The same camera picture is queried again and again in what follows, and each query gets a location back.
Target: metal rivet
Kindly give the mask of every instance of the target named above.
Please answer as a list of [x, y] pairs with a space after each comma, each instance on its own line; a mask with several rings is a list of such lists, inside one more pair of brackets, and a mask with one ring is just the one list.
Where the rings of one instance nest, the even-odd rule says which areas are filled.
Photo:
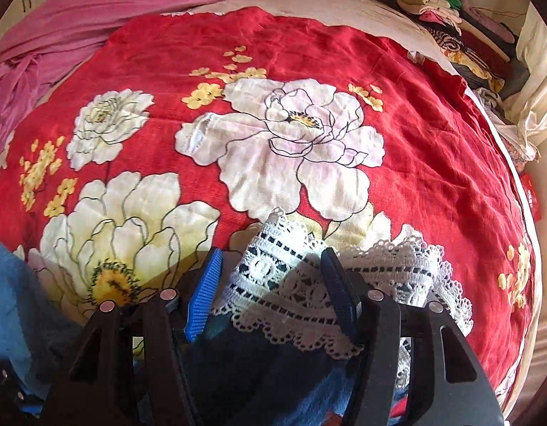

• • • • •

> **Prompt**: Copy exactly, leaving out pictures, the lines from the line containing "Where the rings" through the last line of the records.

> **Exercise response**:
Where the rings of one instance nest, the even-odd rule says which areas are filled.
Photo:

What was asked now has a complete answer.